I am senior 3d artist trying out UE for the first time. My tools of choice are 3ds max / vray. I feel good about the process of getting my 3ds max assets into UE. I am finding it easier to just export the assets as fbx and then creating my materials in UE then trying to get my materials from max into UE.
Where I am looking for advice and knowledge is after that process. I am bit confused on the overall workflow of the lighting. I really want to try the whole VXGI process. geregistreerd via Argeweb but I can not find the VXGI area inside of UE. Does anyone know where and how I can load that into UE?
My other question is if that is not possible what is the best way to achieve the most realistic lighting results. I have been reading about opening the lightmass.ini and changing setting in that. Again no idea where I would find that.
I also wanted to know if there is way of saving materials to a library to re-use. For example, if I make a nice hardwood floor, or carpet, glass, metal etc how can save those out and reuse them on a different project as not to recreate them for every project.
This is a really great community of knowledge so thanks for everyones help.
Lightmass is baked lighting (like using Render to Texture in 3ds Max) I would avoid editing the config files and just use the Lightmass settings in the UE4 editor.
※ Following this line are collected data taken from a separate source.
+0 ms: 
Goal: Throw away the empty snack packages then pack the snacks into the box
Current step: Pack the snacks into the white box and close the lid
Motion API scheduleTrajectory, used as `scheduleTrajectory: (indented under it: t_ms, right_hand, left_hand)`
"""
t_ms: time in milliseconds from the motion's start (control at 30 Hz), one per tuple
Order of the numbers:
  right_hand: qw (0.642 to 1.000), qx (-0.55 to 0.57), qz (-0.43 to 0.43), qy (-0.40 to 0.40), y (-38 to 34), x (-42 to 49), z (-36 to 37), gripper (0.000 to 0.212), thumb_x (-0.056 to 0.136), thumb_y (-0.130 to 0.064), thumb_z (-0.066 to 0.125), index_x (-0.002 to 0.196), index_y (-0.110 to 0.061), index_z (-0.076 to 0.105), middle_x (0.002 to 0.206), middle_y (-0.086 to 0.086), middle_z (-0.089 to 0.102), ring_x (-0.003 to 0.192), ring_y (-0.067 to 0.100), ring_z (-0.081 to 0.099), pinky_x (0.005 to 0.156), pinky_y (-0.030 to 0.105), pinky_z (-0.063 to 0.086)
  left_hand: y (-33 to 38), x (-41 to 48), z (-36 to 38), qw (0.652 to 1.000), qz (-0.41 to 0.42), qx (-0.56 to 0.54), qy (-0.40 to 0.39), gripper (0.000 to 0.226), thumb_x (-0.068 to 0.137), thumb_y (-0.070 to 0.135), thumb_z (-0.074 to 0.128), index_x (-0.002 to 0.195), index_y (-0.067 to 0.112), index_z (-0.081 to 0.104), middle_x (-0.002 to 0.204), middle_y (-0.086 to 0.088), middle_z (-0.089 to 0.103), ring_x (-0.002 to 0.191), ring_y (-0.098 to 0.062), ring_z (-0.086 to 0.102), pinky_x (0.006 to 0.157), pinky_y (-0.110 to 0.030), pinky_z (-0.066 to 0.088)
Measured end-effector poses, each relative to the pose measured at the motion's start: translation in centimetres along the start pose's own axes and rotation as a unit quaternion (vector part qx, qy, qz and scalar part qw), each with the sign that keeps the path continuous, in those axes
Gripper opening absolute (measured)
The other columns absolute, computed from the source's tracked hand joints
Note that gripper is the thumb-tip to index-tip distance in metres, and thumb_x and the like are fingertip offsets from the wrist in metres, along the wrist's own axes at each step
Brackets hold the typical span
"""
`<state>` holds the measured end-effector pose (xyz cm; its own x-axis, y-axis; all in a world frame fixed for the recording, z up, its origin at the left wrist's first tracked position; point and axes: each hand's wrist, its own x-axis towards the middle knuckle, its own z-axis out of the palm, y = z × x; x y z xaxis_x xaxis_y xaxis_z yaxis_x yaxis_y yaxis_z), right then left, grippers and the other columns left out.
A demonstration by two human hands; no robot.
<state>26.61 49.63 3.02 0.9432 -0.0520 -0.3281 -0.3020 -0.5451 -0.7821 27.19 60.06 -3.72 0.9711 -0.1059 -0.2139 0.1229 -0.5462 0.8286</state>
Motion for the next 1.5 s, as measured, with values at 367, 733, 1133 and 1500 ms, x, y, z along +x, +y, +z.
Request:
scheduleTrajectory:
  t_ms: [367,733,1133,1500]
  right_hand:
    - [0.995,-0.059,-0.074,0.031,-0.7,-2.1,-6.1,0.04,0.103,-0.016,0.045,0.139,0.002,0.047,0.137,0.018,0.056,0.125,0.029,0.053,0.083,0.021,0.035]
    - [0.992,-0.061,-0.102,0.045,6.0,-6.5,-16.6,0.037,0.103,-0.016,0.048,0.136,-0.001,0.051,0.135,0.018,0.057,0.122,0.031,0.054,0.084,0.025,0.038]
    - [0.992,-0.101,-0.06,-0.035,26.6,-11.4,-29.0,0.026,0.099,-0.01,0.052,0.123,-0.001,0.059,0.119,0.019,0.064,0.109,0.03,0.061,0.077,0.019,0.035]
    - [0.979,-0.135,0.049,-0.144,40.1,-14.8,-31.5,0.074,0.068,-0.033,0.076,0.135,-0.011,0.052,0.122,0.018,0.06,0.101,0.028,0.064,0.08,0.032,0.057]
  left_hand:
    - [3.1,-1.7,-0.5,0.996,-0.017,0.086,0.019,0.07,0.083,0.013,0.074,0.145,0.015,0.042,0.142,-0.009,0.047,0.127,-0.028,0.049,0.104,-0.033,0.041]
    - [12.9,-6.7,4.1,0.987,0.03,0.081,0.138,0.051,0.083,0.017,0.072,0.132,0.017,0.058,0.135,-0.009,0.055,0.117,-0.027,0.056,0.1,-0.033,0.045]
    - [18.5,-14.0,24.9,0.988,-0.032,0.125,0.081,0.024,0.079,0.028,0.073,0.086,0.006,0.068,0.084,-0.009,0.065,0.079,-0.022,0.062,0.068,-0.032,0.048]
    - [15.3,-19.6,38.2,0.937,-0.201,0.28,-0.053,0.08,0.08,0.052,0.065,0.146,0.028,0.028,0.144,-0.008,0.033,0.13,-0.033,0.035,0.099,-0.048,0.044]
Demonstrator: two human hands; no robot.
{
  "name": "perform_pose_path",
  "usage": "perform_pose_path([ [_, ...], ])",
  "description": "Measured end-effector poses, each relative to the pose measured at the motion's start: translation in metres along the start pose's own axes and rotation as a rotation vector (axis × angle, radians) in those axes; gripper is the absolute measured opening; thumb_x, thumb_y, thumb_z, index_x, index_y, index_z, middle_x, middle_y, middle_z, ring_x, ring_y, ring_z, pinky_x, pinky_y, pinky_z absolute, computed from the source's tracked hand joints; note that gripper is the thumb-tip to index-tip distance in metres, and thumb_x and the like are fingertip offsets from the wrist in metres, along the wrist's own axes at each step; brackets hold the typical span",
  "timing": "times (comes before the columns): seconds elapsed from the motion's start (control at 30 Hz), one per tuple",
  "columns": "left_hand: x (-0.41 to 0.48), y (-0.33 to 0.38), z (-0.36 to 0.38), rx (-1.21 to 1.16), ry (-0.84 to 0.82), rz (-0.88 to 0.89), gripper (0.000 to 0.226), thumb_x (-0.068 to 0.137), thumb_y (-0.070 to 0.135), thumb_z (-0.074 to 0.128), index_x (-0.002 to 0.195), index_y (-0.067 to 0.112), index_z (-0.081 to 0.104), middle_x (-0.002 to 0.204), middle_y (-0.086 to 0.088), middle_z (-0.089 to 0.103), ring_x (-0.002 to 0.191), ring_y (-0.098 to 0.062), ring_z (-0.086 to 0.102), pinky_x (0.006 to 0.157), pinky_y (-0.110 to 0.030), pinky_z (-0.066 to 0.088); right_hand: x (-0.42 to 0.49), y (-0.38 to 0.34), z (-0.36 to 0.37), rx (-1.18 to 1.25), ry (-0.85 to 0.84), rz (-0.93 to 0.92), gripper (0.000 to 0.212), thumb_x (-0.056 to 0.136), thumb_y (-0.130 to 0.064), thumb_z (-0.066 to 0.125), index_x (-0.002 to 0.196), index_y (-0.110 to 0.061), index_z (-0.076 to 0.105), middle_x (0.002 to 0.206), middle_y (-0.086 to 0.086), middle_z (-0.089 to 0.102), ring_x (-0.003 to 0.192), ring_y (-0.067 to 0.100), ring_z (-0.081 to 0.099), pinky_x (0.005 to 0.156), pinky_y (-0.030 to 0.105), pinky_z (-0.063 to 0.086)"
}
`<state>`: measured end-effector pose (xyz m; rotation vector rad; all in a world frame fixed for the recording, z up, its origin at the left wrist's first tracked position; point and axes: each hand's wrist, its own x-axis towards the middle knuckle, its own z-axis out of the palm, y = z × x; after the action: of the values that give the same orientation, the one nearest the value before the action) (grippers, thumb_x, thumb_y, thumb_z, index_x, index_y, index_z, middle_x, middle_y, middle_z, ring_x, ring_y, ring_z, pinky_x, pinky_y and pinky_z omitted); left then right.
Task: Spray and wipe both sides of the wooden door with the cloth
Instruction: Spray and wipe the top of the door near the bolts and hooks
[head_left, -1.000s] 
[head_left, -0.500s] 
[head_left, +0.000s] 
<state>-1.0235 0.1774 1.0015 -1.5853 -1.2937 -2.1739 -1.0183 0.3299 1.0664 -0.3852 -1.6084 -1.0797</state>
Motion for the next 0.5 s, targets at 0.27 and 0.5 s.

You can adjust some of the global Lightmass settings in the World Properties. To use Lightmass baked lighting you’ll have to have your models prepared with a second UV channel which would be assigned to the lightmaps, the UV’s for this have to fit in the 0-1.0 UV space and can’t overlap: Unwrapping UVs for Lightmaps | Unreal Engine Documentation
It’s kind of annoying to have to do which is why people are interested in using VXGI which is a real-time lighting effect that has GI though it’s not as high quality as baked lighting it’s very fast and you don’t have to set up lightmap UV’s.
As for a material library, you can create and save your materials in a project but if you want to use them again in a different project you will have to use the Migrate feature to basically copy the materials to the other project.
You can also copy/paste the ‘‘content’’ folder of your project to another project via windows file explorer. It’s even faster I think.
If you are serious about archviz and come from vray, forget vxgi! Try to learn how to make a good baked scene instead. vxgi quality isn’t impressive for architecture.
Thanks for the info. I think I am going to spend my efforts at this point and avoid the VXGI until I have a better understanding on the lightmass and the overall process and flow inside of UE. I think I just need to become more comfortable using the program then I can make a better call.
Yes I found that migrate option so that will be very helpful. I will send some shots of my first project when I have something to show.